La Asamblea Nacional aprobó este viernes una nueva Ley de Arrendamientos con el objetivo de reactivar el mercado inmobiliario y facilitar el acceso a viviendas, en medio del proceso de recuperación que enfrenta el país tras los terremotos del 24 de junio, desastre que dejó cerca de 18.000 personas sin hogar, de acuerdo con cifras oficiales.
La normativa, respaldada por unanimidad en el Parlamento, establece un nuevo marco para los contratos de alquiler de inmuebles destinados a vivienda y fija criterios orientados a fortalecer la oferta habitacional durante la etapa de reconstrucción.
De acuerdo con el texto legal, las viviendas que se ofrezcan en arrendamiento deberán reunir condiciones adecuadas de habitabilidad. Además, queda prohibido alquilar inmuebles ubicados en sectores que hayan sido declarados de alto riesgo por las autoridades competentes.

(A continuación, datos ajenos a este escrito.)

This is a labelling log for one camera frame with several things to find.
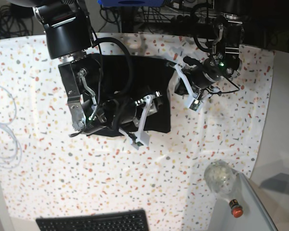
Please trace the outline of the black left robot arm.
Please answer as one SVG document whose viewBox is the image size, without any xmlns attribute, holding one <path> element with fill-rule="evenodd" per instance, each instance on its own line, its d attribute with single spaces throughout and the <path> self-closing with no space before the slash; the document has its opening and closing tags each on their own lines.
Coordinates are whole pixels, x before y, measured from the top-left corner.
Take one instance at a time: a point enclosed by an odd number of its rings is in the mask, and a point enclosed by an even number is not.
<svg viewBox="0 0 289 231">
<path fill-rule="evenodd" d="M 214 84 L 223 78 L 232 84 L 233 76 L 241 70 L 239 46 L 247 17 L 244 4 L 242 0 L 206 1 L 197 3 L 189 15 L 172 20 L 176 34 L 190 36 L 196 47 L 207 54 L 203 61 L 185 56 L 180 69 L 198 97 L 204 92 L 222 95 L 223 91 Z"/>
</svg>

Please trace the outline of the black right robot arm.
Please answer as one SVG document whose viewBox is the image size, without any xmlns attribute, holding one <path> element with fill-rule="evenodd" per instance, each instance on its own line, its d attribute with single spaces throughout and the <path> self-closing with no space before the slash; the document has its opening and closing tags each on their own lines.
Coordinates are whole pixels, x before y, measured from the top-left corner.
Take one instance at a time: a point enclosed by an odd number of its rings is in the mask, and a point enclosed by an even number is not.
<svg viewBox="0 0 289 231">
<path fill-rule="evenodd" d="M 164 61 L 132 55 L 116 38 L 97 38 L 82 0 L 15 0 L 32 8 L 59 65 L 76 134 L 170 131 Z"/>
</svg>

La ley también dispone que el monto del canon de arrendamiento será definido de común acuerdo entre arrendador e inquilino dentro del contrato, siempre que se respeten las disposiciones previstas en la legislación vigente. Asimismo, las partes podrán establecer de manera consensuada la modalidad de pago.
El primer artículo de la normativa señala que su finalidad es “contribuir a la satisfacción de las necesidades habitacionales de la población”, así como “promover y proteger el mercado inmobiliario”.
Legislación sobre alquileres pretende restaurar confianza en el sector inmobiliaria
Durante el debate parlamentario, la diputada opositora Alejandra Rodríguez sostuvo que la nueva legislación busca corregir algunas de las distorsiones que actualmente enfrenta el sector del alquiler residencial.
“Representa un paso para recuperar la confianza en el mercado inmobiliario de arrendamiento”.
La parlamentaria hizo referencia a prácticas que, según explicó, se han extendido en los últimos años, como la exigencia de pagos por adelantado de hasta doce meses, la presentación de fiadores y otros requisitos que dificultan el acceso a una vivienda en alquiler.
La aprobación de esta ley forma parte de las medidas anunciadas por el Ejecutivo para atender a las familias afectadas por la emergencia sísmica. Entre ellas figuran subsidios para la adquisición de viviendas y la búsqueda de apoyo técnico de organismos multilaterales para ejecutar los proyectos de reconstrucción.
En ese contexto, Rodríguez informó que el gobierno ya inició la construcción de 1.875 viviendas destinadas a los damnificados. Además, la mandataria encargada se comprometió a entregar otras 4.000 unidades habitacionales antes de finalizar el año.
El balance oficial más reciente, divulgado el 24 de julio, indica que los terremotos de magnitudes 7,2 y 7,5 dejaron más de 5.500 personas fallecidas, 856 edificios colapsados y otras 190 edificaciones con distintos niveles de afectación.